Accuracy Evaluation of EarlySense With Modified Sensor (Smaller Shape Sensor With BLE) at Home Setting Monitoring a Subject While Partner in Bed

Not Applicable

• Conditions: Sleep Disorder
• Interventions: Device: EarlySense Noomi system

• Registration Number: NCT05237518
• Lead Sponsor: EarlySense Ltd.

Brief Summary

Accuracy evaluation of EarlySense device, a smaller shape sensor with BLE connection to processing unit (HUB)) for use while two people are in bed ("Home Use" scenario) The EarlySense device is intended for continuous contact-free monitoring of heart rate and respiration rate at home, or in professional healthcare settings. The system is intended for remote monitoring of patients by healthcare professionals and is indicated mainly for elderly population monitoring.

The modified version of this product which is the subject of this validation study allows monitoring of subjects when there is a second person in the same bed ("Home scenario" environment). The objective of this study is to evaluate the accuracy of the device in determining Respiration Rate (Br./min) and Heart Rate (BPM) at home environment, while two people are in the same double bed. The study aims to demonstrate that partner presence doesn't affect the monitoring accuracy of the subject that is being measured.

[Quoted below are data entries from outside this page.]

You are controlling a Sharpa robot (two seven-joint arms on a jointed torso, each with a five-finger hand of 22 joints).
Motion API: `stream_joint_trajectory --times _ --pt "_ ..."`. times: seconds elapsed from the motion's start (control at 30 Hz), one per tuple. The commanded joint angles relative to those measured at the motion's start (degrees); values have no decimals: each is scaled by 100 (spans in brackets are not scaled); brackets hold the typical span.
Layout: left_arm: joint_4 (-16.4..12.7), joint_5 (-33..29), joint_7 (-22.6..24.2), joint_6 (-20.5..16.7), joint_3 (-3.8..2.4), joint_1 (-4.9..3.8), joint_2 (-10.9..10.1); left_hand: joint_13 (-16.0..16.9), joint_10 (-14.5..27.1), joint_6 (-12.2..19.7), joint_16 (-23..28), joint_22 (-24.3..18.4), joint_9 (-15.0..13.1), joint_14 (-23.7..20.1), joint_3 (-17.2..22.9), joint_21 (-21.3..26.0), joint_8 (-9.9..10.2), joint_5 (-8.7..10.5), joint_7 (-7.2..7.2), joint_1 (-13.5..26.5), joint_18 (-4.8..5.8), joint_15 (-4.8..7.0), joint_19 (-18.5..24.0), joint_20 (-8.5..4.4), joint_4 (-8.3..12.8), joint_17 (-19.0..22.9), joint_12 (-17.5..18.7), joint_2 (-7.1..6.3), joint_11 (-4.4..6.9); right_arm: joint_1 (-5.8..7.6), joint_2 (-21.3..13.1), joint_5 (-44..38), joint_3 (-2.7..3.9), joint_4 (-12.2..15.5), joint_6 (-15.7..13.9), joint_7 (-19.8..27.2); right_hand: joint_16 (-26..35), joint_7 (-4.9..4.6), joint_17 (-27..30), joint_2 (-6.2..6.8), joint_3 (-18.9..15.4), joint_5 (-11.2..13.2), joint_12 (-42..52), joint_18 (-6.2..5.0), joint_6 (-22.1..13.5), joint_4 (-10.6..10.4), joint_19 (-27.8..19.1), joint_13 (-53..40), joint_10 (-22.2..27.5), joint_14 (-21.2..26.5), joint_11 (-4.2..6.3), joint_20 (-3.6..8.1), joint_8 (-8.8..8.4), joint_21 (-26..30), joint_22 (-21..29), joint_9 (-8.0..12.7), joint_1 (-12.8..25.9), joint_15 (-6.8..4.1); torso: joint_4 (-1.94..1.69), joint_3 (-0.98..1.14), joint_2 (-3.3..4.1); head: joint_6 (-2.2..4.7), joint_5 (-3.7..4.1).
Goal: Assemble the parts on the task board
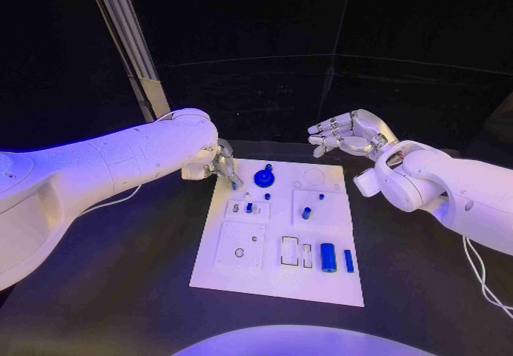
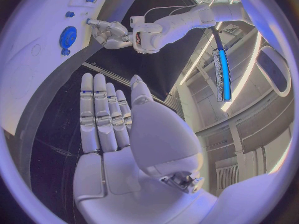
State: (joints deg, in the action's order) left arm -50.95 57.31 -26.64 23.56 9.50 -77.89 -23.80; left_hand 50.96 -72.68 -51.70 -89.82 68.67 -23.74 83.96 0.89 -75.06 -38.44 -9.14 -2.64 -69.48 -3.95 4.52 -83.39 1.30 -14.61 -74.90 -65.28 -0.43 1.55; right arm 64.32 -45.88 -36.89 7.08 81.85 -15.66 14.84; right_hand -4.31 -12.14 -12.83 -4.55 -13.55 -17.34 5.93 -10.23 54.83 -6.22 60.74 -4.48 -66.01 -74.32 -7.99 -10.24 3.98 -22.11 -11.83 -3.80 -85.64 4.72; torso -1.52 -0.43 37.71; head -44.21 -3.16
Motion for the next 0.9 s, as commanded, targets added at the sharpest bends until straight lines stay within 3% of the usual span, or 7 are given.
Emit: stream_joint_trajectory --times 0.03,0.3,0.77,0.9 --pt "21 -47 69 98 -2 -7 15 5 -28 -41 -18 5 -9 604 -2 -11 -26 -34 3 -64 -48 45 -39 -6 24 -1510 -28 8 -5 10 5 -5 3 13 33 40 34 -5 8 -39 -6 -20 2 -15 -33 18 -4 10 44 40 -12 -25 -25 29 9 4 26 -13 0 0 3 0 0" --pt "54 -81 90 -15 -2 -6 28 -23 -22 -37 -18 -2 -3 604 72 -1 -9 -30 8 -149 -51 53 -35 -14 42 -1510 -12 119 2 10 6 -5 3 14 35 41 34 -5 8 -39 -6 -20 2 -15 -33 18 -4 10 44 40 -12 -25 -25 29 9 4 26 -13 -1 1 3 -5 3" --pt "115 -90 64 62 -2 -5 54 -21 -25 -37 -18 14 -1 604 91 -11 -3 -28 5 -149 -47 53 -39 -15 27 -1510 -14 159 1 10 15 -5 3 7 47 41 33 -6 9 -44 0 -38 6 -16 -35 20 -3 12 48 42 -12 -25 -24 33 12 4 24 -13 -1 2 2 -14 3" --pt "122 -111 63 70 -2 -5 55 -34 -16 -4 -18 8 10 604 282 -2 28 -53 28 -348 -51 67 -36 -24 109 -1510 -1 291 20 10 16 -5 3 6 53 40 33 -6 9 -44 0 -38 6 -16 -35 20 -3 12 48 42 -12 -25 -24 33 12 4 24 -13 -3 1 1 -14 3"
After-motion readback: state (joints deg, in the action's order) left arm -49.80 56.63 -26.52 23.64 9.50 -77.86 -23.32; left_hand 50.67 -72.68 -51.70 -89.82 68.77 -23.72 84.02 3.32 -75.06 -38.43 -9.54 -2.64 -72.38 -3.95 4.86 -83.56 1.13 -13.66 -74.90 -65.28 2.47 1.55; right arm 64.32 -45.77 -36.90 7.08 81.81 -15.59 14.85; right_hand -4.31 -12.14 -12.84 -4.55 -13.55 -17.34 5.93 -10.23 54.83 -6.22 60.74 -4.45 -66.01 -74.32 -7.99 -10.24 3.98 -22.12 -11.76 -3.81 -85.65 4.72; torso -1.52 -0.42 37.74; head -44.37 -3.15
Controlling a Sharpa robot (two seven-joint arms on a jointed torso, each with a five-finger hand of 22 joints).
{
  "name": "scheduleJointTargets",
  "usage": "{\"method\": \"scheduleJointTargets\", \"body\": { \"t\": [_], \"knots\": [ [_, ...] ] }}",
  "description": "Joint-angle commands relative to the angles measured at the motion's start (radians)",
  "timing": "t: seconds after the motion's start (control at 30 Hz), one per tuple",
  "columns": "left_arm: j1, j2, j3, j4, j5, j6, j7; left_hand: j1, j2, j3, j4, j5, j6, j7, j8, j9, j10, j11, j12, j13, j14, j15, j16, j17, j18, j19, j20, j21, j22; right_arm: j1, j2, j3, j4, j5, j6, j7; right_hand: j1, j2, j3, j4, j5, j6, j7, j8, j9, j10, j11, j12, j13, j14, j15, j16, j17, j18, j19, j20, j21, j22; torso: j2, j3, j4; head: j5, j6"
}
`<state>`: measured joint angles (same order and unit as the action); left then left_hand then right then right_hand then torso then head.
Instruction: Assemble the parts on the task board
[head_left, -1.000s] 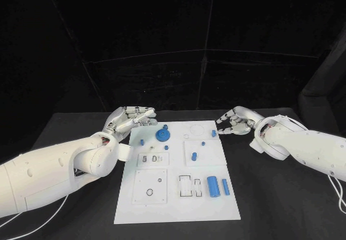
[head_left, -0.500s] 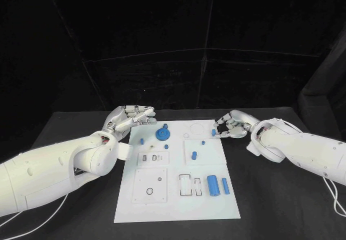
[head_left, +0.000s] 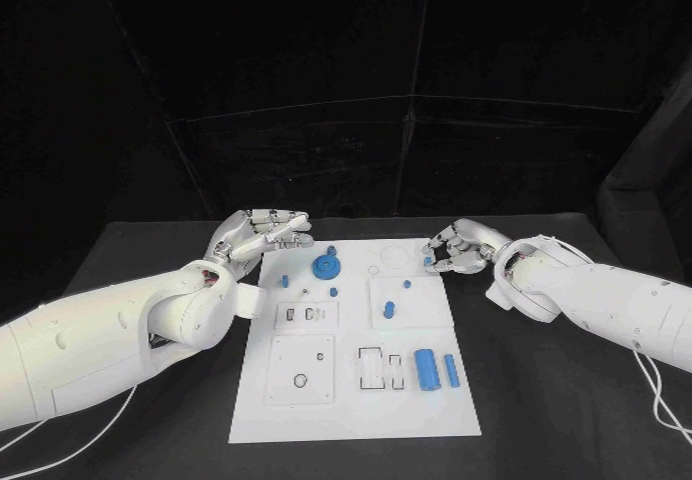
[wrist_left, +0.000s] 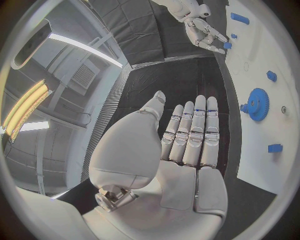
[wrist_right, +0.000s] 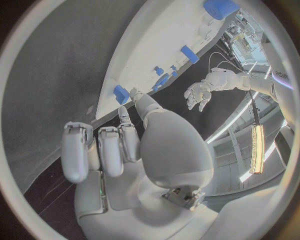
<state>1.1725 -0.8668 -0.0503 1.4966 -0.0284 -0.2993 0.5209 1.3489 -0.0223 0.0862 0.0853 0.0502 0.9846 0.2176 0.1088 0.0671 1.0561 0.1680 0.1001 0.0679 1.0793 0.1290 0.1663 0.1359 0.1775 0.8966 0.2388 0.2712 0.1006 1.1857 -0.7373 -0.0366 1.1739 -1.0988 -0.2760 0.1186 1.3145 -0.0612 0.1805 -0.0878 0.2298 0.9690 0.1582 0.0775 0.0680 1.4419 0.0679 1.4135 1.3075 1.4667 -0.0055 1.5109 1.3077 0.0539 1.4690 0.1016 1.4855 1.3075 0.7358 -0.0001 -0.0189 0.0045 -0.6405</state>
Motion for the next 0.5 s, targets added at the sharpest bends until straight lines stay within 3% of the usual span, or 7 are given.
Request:
{"method": "scheduleJointTargets", "body": {
  "t": [0.03,0.5],
  "knots": [
    [0.001,0.000,0.001,0.001,0.001,0.013,0.003,0.001,0.007,-0.002,-0.008,-0.002,0.005,0.001,-0.005,-0.001,0.008,-0.001,-0.007,-0.001,0.007,-0.002,-0.006,0.002,0.006,0.007,0.002,-0.007,-0.002,0.000,0.002,0.000,-0.001,-0.001,0.010,-0.013,0.004,0.009,0.007,-0.004,-0.006,0.010,-0.001,0.004,0.001,0.006,0.000,0.007,0.106,0.072,-0.004,0.004,0.105,-0.012,0.016,-0.006,0.003,0.056,0.000,0.0002,-0.0013,0.000,-0.001],
    [0.001,0.000,0.001,0.002,0.001,0.014,-0.002,0.001,0.007,-0.002,-0.008,-0.002,0.004,0.001,-0.006,-0.001,0.008,-0.001,-0.007,-0.001,0.007,-0.002,-0.006,0.002,0.006,0.008,0.002,-0.007,-0.002,-0.005,0.004,0.000,-0.009,-0.021,0.022,-0.037,0.006,0.008,0.009,-0.008,-0.007,0.012,-0.001,0.003,0.001,0.007,0.000,0.007,0.107,0.073,-0.004,0.004,0.106,-0.012,0.016,-0.006,0.004,0.058,0.000,0.0013,-0.0007,-0.001,-0.004]
  ]
}}
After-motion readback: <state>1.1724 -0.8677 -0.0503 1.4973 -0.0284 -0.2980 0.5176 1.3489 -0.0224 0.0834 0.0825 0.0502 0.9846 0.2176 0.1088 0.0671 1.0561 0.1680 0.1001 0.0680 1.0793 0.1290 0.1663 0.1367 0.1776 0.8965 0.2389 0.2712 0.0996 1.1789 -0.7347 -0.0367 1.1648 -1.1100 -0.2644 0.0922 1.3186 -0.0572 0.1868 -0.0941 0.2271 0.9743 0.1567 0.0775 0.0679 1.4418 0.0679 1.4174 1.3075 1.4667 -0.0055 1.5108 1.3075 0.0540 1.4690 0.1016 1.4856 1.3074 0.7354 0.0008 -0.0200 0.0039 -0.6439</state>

The continuous monitoring will last for duration of 90 minutes for each subject, unless the participant requests termination of the experiment or as per the physician's instructions. Subjects admitted to the study will be monitored using both Capnography and ECG- as reference devices. The EarlySense revised sensor will be placed under one of the two-mattress types incorporated into the study. Both mattresses are typical double bed mattresses of 160 X 200 cm with two different internal structure composition. The sensor will be placed directly below the subject's thorax area on one of the mattress sides. The signals collected by the sensor will be communicated via BLE to the processing unit (HUB).

Following connecting the subject to the reference devices, both the subject and the partner will be instructed on the actions they should perform through the stages of the experiment.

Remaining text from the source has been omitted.